→ **Information supplied**:
== Segment start ==

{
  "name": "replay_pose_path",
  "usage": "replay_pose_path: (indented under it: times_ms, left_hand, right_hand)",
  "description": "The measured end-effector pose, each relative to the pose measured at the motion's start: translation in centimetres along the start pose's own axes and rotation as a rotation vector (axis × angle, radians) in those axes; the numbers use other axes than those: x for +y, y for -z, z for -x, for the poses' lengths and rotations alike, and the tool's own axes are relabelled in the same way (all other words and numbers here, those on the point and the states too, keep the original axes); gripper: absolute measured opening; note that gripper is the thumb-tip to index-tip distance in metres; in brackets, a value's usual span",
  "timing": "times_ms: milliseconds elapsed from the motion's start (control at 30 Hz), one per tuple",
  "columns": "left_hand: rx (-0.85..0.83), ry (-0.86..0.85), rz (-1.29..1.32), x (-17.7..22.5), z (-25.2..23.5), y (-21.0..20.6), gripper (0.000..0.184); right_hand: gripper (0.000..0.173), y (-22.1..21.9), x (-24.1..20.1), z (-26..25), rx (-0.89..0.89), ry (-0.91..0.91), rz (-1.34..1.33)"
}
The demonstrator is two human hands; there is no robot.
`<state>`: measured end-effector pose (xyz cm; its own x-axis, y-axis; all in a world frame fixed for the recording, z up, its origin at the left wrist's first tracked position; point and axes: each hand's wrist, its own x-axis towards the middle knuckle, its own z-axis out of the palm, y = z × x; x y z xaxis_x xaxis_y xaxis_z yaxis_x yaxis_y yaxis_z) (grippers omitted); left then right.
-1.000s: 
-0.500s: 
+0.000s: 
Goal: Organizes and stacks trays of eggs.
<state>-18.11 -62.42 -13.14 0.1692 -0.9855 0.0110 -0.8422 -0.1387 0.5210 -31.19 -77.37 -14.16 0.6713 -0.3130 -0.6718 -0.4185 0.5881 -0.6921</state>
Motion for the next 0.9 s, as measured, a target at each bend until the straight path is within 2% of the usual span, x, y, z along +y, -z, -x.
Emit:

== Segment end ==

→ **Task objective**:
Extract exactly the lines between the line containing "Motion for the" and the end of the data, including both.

→ **Response area**:
Motion for the next 0.9 s, as measured, a target at each bend until the straight path is within 2% of the usual span, x, y, z along +y, -z, -x.
Emit:

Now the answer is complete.